▸ EXERCISE INSTRUCTIONS:
Could you set down exactly the lines in the records below between the line holding "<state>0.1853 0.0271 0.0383" and the line holding "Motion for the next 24", inclusive?

──────────

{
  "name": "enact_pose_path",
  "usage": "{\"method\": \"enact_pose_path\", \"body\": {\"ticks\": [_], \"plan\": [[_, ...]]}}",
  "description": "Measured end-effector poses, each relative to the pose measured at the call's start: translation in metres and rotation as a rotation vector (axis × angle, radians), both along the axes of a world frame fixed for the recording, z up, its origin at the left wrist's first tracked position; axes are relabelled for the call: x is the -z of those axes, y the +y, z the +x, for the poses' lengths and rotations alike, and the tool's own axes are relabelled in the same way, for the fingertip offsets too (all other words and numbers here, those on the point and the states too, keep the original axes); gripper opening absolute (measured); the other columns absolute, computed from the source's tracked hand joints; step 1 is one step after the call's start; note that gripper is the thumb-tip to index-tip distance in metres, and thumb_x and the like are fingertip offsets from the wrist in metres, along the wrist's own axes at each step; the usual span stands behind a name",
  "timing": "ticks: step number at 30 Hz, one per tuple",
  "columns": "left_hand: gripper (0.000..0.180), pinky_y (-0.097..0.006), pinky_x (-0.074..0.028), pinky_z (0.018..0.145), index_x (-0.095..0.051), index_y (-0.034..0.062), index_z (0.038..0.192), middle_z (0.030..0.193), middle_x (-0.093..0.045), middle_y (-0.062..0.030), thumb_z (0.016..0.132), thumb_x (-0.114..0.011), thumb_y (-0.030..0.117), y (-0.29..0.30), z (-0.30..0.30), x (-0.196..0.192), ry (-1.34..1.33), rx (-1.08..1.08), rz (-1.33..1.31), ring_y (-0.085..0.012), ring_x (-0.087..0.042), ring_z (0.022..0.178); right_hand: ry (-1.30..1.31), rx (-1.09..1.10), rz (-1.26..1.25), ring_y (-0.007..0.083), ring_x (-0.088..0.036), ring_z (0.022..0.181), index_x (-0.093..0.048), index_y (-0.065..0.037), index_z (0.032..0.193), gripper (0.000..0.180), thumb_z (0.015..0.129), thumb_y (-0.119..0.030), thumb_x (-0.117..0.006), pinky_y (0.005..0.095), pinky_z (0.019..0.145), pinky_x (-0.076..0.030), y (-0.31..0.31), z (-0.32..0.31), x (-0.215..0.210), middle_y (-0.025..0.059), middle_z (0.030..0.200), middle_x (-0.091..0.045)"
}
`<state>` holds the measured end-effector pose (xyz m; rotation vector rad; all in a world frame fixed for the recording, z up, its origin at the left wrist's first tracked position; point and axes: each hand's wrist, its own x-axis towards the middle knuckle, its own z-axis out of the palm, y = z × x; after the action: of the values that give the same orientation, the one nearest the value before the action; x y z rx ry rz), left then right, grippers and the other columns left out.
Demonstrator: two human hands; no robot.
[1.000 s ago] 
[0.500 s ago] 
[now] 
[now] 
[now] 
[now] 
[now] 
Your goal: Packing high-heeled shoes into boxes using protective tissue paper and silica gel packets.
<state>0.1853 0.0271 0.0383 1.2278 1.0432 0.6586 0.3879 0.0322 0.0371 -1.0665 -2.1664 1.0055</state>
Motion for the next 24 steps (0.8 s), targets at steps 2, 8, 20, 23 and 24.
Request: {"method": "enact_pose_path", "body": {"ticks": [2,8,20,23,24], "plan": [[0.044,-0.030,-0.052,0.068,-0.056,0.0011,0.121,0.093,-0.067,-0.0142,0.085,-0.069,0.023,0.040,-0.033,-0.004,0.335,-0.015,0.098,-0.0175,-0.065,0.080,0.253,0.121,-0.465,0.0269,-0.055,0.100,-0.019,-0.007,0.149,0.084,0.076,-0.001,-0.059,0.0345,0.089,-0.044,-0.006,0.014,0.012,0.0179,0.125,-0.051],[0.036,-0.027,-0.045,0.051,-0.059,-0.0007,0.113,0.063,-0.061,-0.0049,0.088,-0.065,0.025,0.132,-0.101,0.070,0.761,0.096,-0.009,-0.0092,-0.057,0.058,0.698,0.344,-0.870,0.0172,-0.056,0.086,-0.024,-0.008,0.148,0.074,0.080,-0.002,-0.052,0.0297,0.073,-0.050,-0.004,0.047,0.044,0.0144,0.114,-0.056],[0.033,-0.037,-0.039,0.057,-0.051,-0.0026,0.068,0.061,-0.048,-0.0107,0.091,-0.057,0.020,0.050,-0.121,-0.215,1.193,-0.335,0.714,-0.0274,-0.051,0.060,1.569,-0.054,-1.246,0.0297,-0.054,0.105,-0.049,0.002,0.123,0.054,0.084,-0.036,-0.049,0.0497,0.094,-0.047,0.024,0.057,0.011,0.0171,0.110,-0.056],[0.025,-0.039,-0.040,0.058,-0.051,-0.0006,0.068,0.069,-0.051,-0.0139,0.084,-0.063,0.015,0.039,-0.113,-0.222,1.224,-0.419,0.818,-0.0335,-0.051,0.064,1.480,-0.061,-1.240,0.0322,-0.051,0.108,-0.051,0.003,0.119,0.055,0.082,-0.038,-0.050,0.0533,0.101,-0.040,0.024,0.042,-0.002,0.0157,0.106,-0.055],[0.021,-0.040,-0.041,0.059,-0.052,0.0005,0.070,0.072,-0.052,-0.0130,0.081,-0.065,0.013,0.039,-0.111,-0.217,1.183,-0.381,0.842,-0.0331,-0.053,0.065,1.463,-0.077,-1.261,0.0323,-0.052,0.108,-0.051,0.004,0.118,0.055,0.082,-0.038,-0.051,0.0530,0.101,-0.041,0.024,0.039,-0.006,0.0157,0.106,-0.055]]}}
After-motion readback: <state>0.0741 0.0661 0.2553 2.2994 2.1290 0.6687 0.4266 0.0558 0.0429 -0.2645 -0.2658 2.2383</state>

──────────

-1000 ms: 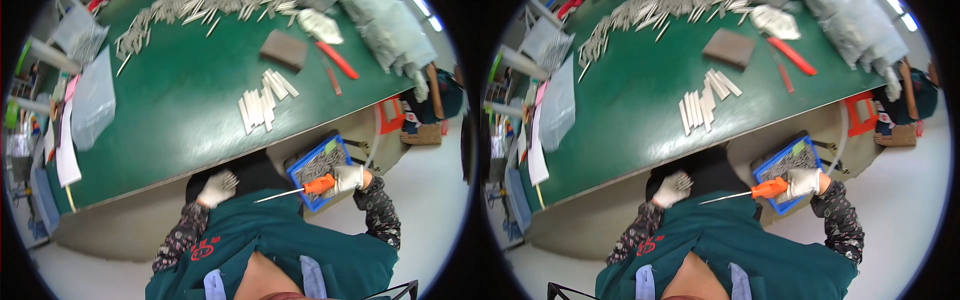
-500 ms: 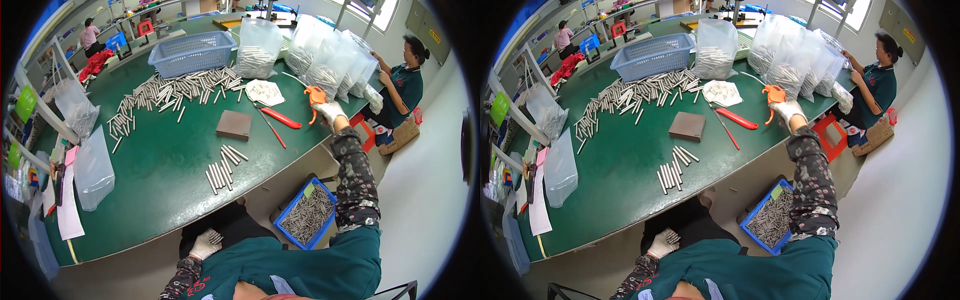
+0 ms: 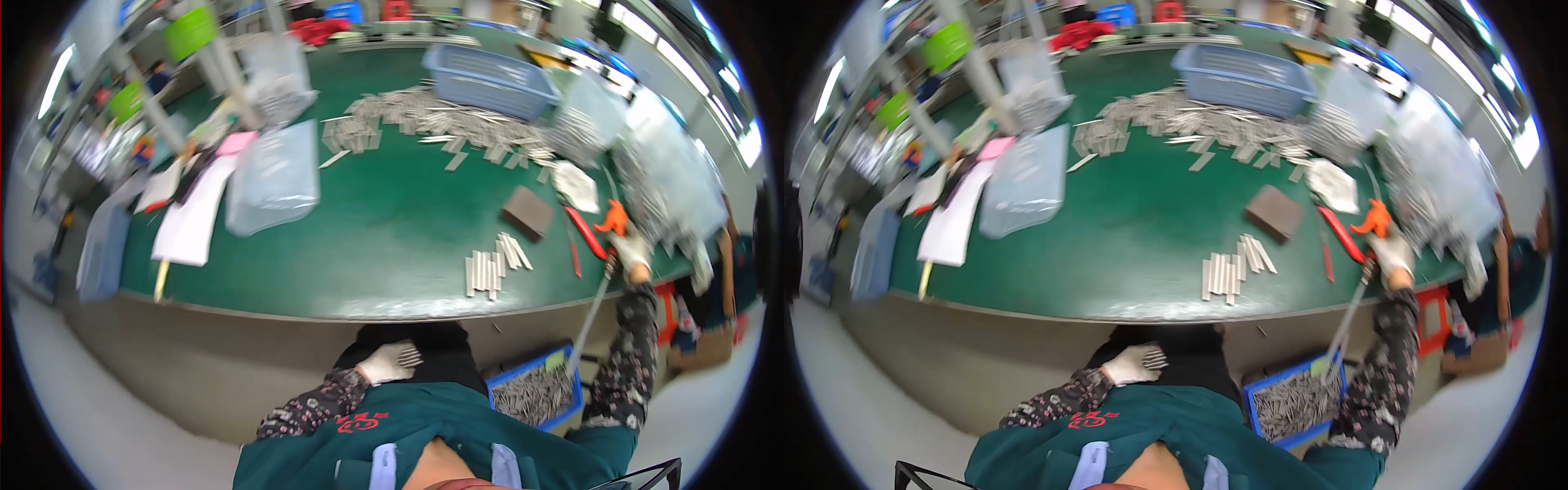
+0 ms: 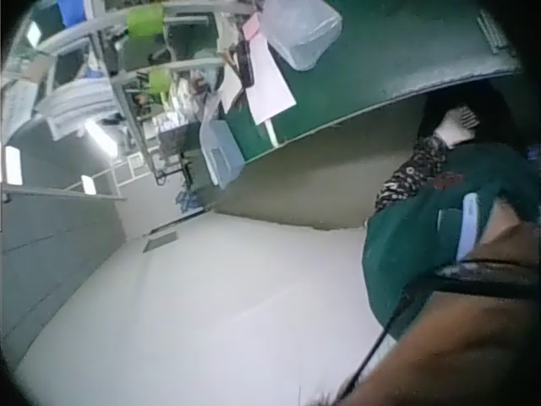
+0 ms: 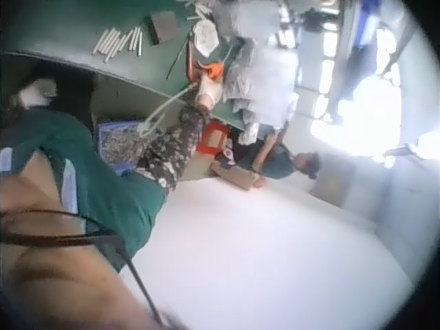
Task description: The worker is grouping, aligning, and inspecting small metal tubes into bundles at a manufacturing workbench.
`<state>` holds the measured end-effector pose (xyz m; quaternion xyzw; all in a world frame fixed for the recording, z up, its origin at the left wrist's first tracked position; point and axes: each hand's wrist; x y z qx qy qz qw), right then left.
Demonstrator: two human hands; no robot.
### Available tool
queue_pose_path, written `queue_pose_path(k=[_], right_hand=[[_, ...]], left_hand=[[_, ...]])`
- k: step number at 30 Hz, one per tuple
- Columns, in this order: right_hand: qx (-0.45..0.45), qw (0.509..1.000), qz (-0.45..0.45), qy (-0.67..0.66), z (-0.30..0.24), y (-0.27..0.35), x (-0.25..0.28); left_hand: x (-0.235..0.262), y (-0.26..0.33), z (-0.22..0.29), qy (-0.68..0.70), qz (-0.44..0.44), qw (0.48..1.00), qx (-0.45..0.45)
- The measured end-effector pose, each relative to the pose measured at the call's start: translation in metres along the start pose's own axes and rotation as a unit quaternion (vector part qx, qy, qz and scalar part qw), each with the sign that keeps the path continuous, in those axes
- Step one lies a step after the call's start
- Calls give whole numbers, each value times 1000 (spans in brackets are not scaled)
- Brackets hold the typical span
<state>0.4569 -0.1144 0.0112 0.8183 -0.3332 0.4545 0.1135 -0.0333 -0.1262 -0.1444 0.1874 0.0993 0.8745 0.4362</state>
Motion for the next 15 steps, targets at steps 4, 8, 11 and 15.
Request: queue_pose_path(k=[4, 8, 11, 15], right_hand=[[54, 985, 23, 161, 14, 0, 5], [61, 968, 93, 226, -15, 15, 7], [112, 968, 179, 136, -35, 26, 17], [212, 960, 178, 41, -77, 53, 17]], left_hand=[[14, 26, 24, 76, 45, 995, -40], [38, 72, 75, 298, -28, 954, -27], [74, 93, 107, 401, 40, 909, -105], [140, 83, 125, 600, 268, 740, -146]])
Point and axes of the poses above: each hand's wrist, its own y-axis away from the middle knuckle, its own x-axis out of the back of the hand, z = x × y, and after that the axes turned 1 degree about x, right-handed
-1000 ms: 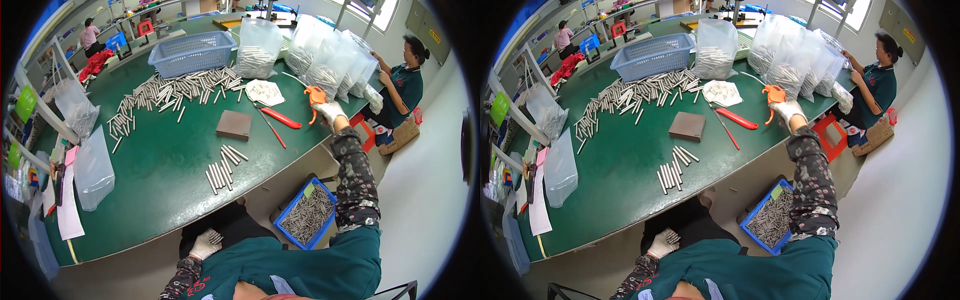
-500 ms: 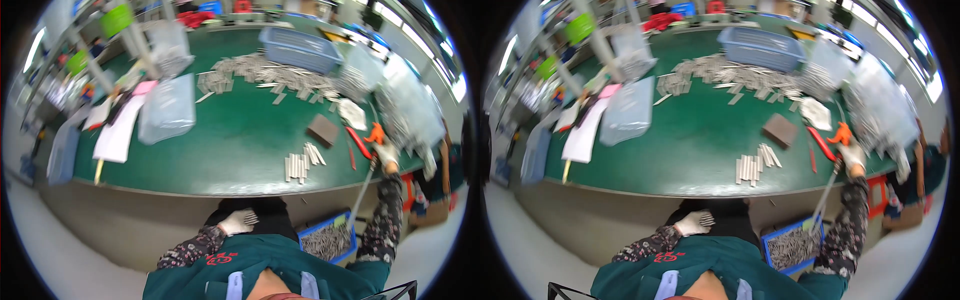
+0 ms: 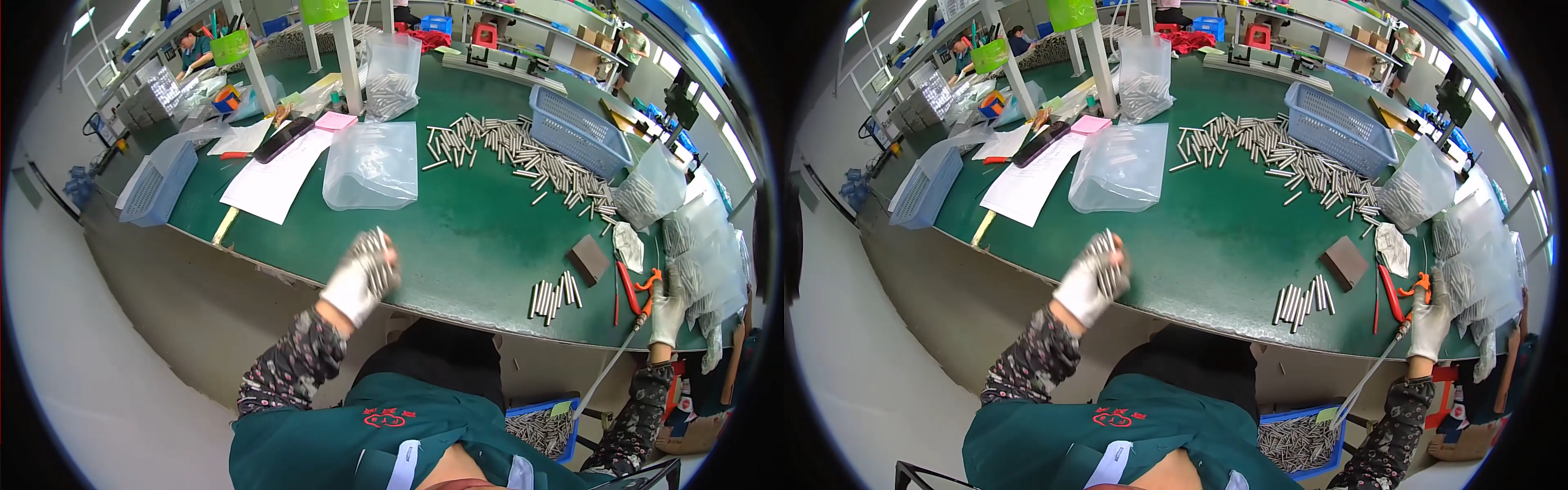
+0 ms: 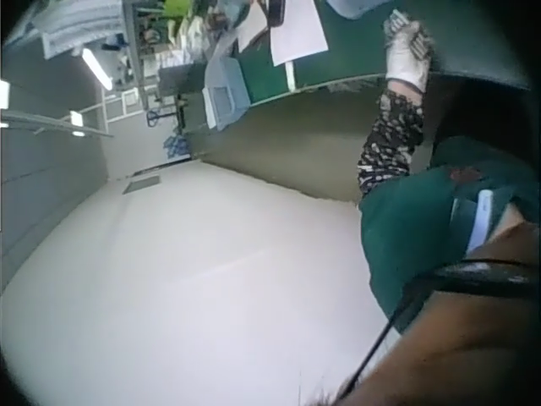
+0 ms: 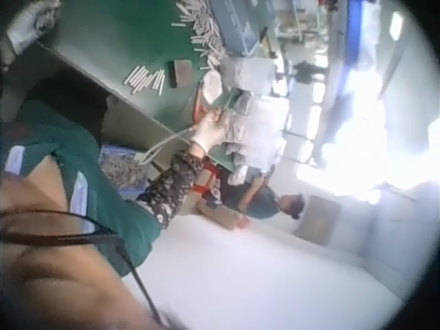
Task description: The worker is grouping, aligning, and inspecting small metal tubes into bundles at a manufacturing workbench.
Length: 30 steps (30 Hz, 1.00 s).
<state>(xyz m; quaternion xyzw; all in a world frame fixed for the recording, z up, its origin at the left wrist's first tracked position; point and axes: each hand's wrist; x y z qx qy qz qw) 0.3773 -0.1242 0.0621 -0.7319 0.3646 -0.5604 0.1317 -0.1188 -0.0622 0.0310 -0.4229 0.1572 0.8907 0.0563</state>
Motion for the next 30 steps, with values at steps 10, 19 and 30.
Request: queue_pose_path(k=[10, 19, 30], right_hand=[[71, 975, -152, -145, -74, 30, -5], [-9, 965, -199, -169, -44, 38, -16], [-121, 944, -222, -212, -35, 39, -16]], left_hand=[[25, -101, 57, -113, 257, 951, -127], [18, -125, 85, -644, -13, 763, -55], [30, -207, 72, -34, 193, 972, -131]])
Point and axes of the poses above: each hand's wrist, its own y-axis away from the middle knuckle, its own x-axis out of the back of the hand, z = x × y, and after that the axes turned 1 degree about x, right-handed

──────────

▸ RESPONSE BELOW:
<state>0.1853 0.0271 0.0383 1.2278 1.0432 0.6586 0.3879 0.0322 0.0371 -1.0665 -2.1664 1.0055</state>
Motion for the next 24 steps (0.8 s), targets at steps 2, 8, 20, 23 and 24.

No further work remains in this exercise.